» What you need to do
Count how many lines in the data hold "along". Only the number.

» Information provided
- - -

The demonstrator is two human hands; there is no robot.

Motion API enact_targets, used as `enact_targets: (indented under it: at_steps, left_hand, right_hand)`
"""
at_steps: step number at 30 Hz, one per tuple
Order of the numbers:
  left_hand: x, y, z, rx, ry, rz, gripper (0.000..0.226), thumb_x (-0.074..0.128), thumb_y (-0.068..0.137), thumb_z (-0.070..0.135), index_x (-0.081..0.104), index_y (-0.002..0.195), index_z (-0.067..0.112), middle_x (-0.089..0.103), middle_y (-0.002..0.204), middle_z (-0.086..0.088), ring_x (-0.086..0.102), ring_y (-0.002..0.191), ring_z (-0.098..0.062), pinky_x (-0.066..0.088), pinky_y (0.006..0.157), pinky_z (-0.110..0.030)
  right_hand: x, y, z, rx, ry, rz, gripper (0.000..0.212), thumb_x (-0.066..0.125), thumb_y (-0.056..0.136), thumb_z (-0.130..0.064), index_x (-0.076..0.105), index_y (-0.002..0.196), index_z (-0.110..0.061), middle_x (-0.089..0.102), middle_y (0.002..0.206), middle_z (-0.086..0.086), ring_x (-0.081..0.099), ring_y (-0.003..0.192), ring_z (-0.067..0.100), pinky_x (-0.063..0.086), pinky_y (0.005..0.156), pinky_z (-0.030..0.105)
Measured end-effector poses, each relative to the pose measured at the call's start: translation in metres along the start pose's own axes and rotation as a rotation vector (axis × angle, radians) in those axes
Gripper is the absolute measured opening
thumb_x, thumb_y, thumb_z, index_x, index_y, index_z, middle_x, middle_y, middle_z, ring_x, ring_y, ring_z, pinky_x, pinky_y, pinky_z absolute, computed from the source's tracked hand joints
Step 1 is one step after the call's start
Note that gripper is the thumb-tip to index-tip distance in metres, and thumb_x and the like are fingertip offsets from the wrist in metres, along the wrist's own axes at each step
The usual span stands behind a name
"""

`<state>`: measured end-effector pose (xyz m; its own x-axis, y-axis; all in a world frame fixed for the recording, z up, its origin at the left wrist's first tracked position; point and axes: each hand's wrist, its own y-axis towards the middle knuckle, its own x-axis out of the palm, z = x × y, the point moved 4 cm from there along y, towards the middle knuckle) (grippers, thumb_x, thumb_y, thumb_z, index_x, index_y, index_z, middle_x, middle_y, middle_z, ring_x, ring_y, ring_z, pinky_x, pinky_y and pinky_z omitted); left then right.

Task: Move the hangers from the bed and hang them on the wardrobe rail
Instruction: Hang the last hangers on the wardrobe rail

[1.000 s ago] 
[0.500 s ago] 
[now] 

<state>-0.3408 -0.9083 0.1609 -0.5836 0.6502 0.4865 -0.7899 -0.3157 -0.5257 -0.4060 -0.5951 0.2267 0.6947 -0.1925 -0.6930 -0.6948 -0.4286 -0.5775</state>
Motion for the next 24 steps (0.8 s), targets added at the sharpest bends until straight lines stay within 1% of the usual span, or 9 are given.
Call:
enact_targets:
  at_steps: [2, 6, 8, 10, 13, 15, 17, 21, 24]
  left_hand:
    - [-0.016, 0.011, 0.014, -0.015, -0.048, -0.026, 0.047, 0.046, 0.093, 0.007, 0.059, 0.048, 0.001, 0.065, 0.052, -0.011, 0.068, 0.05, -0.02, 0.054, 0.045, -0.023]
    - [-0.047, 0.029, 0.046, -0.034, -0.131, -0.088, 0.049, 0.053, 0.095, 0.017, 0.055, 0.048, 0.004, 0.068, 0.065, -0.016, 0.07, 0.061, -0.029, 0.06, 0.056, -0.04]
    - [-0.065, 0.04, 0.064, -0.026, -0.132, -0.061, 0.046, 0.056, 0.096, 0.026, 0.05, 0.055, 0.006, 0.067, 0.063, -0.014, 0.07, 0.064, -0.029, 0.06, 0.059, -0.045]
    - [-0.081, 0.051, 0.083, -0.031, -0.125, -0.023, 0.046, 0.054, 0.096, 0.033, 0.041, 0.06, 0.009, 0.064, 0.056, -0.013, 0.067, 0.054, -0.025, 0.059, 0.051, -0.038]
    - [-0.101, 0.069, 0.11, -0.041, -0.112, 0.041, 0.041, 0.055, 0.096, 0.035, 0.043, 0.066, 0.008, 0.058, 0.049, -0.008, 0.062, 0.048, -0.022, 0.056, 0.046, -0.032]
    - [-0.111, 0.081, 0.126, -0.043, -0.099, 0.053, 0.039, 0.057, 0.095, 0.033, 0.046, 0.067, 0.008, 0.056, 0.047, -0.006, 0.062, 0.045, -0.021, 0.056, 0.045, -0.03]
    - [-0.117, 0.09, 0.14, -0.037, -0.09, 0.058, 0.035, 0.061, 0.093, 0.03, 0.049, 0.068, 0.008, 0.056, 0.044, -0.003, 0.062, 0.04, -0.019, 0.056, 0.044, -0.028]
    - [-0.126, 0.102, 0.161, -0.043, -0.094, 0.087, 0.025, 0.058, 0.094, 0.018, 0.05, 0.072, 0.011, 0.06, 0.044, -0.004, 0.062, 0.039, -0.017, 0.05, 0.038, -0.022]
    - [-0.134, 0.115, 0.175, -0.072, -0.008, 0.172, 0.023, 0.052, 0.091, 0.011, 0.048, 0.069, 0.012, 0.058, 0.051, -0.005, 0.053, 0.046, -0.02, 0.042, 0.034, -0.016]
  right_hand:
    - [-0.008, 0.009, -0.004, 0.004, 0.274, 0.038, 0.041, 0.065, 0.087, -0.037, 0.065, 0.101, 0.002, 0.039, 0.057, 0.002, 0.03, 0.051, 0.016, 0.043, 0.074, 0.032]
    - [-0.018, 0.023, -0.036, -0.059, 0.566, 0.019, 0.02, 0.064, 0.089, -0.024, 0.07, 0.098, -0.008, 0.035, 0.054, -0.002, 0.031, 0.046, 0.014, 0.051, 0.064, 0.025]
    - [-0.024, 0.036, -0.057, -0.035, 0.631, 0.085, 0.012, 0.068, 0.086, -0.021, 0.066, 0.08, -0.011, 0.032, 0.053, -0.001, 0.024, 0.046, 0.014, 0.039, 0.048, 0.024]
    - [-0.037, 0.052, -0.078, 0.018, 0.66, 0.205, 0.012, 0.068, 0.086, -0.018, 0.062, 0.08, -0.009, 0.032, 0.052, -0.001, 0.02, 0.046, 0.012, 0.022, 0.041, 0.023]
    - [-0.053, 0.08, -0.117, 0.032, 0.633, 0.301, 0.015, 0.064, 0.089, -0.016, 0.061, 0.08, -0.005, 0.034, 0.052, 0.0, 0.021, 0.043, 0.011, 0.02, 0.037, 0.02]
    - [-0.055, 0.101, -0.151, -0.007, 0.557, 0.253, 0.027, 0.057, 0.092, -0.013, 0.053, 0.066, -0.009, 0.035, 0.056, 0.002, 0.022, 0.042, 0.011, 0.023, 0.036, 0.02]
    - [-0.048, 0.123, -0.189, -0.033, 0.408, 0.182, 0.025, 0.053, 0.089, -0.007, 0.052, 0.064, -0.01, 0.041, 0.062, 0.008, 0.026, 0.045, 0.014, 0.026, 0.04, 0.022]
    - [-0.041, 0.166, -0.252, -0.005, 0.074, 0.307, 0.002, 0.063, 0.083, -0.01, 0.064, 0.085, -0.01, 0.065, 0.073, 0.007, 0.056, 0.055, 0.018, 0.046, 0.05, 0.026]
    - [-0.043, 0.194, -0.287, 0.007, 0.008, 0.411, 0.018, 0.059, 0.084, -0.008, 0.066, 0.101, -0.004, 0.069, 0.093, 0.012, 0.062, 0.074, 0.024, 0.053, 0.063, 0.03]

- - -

» Exercise result
3